• _Task to carry out_:
Everything in the listing below should be repeated verbatim, apart from the pictures.
Segment Open
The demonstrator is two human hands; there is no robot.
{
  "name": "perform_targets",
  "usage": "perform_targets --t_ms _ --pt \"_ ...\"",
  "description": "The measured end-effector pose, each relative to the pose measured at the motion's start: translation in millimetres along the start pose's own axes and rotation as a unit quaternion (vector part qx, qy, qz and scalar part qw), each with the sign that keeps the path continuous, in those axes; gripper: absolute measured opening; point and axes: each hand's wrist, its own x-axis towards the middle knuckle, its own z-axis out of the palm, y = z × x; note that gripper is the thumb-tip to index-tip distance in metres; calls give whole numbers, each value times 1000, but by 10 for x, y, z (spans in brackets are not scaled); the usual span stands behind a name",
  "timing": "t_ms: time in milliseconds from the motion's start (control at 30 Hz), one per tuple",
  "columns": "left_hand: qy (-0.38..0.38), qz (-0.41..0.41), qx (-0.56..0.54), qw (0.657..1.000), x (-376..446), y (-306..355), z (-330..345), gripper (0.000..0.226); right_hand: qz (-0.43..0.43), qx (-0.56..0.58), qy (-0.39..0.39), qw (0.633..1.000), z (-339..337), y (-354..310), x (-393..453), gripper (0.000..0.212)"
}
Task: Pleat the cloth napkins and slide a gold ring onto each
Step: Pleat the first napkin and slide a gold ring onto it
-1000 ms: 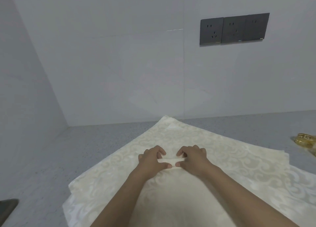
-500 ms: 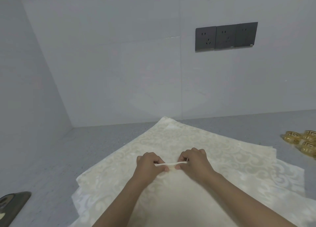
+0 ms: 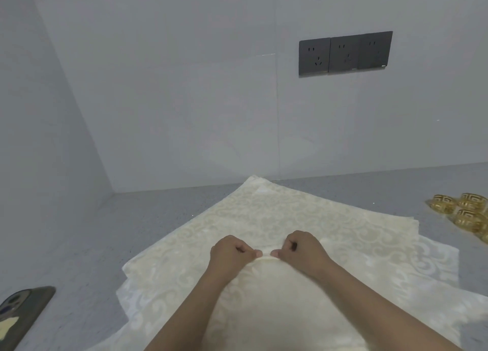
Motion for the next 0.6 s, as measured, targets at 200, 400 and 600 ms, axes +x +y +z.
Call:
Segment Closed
• _Response for this exercise_:
The demonstrator is two human hands; there is no robot.
{
  "name": "perform_targets",
  "usage": "perform_targets --t_ms _ --pt \"_ ...\"",
  "description": "The measured end-effector pose, each relative to the pose measured at the motion's start: translation in millimetres along the start pose's own axes and rotation as a unit quaternion (vector part qx, qy, qz and scalar part qw), each with the sign that keeps the path continuous, in those axes; gripper: absolute measured opening; point and axes: each hand's wrist, its own x-axis towards the middle knuckle, its own z-axis out of the palm, y = z × x; note that gripper is the thumb-tip to index-tip distance in metres; calls give whole numbers, each value times 1000, but by 10 for x, y, z (spans in brackets are not scaled); the usual span stands behind a name",
  "timing": "t_ms: time in milliseconds from the motion's start (control at 30 Hz), one per tuple",
  "columns": "left_hand: qy (-0.38..0.38), qz (-0.41..0.41), qx (-0.56..0.54), qw (0.657..1.000), x (-376..446), y (-306..355), z (-330..345), gripper (0.000..0.226); right_hand: qz (-0.43..0.43), qx (-0.56..0.58), qy (-0.39..0.39), qw (0.633..1.000), z (-339..337), y (-354..310), x (-393..453), gripper (0.000..0.212)"
}
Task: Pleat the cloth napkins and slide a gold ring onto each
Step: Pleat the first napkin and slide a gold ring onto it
-1000 ms: 
-500 ms: 
+0 ms: 
Motion for the next 0.6 s, as measured, targets at 200, 400 and 600 ms, axes +x +y +z.
Call:

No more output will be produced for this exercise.